Task objective
Scan the entries for the word "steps", and copy every line where it appears.

━━━ Given data ━━━

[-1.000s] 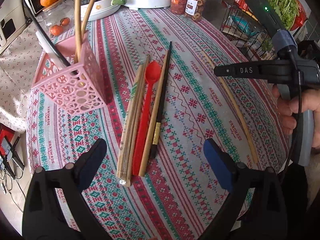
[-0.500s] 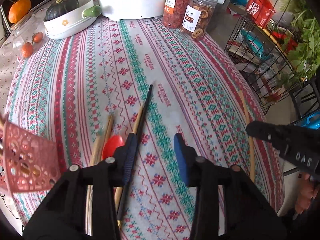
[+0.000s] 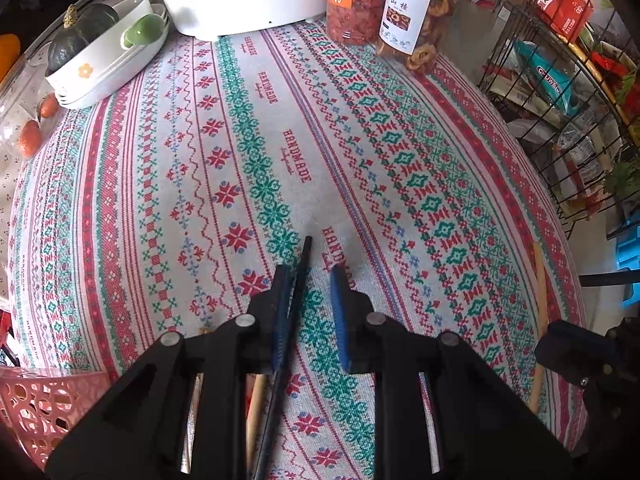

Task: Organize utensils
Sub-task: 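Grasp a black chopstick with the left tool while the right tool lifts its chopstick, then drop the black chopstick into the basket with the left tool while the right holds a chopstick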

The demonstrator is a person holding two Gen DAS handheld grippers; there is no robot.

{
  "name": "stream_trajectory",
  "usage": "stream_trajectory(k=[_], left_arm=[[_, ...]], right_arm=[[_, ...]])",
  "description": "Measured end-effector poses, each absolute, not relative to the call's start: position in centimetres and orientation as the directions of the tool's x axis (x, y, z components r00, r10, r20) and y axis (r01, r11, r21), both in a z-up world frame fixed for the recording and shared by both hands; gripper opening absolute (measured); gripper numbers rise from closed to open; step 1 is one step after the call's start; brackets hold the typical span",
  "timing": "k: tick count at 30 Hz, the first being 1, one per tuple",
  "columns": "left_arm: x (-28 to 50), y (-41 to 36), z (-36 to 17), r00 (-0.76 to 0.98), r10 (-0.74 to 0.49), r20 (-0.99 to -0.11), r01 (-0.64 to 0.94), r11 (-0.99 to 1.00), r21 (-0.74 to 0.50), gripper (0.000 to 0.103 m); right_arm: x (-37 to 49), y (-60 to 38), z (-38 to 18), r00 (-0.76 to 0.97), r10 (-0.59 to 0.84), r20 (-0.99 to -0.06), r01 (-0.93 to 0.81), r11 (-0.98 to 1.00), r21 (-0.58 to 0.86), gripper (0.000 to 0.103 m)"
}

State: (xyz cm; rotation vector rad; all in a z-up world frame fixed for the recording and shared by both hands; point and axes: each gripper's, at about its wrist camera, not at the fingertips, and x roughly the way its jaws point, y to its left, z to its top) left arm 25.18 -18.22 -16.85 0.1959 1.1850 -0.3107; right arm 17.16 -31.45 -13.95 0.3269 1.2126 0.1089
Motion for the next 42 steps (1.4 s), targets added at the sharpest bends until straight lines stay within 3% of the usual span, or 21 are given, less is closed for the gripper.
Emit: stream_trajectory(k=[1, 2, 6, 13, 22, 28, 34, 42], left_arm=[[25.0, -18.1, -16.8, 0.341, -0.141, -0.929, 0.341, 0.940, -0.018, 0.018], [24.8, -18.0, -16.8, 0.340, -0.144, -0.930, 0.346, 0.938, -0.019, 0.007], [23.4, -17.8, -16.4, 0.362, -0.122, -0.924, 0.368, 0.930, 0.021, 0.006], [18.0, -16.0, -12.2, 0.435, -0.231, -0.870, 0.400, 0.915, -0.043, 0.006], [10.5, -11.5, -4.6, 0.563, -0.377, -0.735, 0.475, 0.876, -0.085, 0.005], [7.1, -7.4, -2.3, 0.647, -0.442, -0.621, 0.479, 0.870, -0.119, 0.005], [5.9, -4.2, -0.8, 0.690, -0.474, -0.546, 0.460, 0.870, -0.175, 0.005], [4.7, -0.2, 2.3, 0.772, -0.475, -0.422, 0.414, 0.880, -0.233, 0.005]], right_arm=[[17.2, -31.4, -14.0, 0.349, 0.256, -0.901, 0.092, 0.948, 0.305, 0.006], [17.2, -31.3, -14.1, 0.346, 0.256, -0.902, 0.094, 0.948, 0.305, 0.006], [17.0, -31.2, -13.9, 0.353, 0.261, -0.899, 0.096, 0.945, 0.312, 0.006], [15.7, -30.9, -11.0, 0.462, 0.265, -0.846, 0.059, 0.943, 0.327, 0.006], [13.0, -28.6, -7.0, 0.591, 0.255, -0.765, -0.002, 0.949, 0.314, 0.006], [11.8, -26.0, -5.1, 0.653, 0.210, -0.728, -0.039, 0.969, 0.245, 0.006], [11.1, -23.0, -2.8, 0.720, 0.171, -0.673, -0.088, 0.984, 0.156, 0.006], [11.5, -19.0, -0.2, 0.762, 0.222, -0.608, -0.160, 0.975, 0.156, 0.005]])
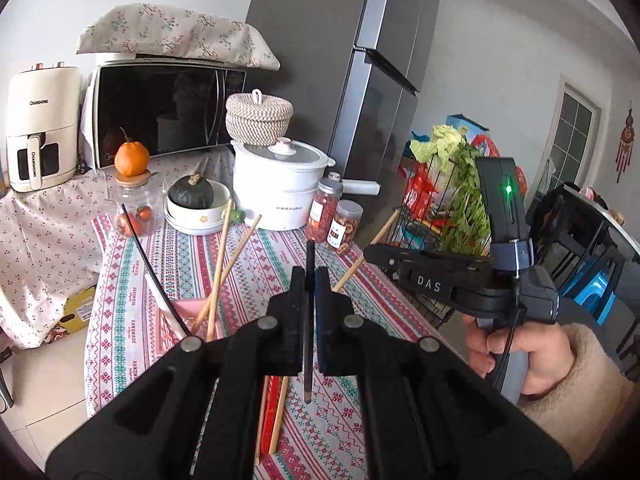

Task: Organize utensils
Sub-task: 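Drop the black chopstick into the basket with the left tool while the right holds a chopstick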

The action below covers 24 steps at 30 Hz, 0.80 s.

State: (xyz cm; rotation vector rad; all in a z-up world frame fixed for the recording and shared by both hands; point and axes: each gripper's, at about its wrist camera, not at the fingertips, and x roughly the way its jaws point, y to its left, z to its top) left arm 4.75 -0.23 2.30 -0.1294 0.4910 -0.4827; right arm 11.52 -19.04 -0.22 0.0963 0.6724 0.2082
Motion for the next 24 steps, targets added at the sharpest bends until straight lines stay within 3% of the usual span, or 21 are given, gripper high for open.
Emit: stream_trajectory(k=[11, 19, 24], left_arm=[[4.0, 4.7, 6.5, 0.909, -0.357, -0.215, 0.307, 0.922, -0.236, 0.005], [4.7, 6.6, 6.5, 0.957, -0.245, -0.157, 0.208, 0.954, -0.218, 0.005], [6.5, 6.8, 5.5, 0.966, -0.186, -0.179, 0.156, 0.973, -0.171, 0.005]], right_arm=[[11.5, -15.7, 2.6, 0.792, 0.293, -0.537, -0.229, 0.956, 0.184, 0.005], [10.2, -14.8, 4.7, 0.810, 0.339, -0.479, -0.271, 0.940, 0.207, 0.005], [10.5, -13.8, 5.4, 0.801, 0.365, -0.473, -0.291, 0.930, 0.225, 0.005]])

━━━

Result below
Motion for the next 42 steps (1.4 s), targets added at the sharpest bends until straight lines stay within 3% of the usual span, or 21 are given, less is closed for the gripper.
The action below covers 24 steps at 30 Hz, 0.80 s.
Motion for the next 24 steps, targets added at the sharpest bends until straight lines stay within 3% of the usual span, or 21 are given, gripper high for open.

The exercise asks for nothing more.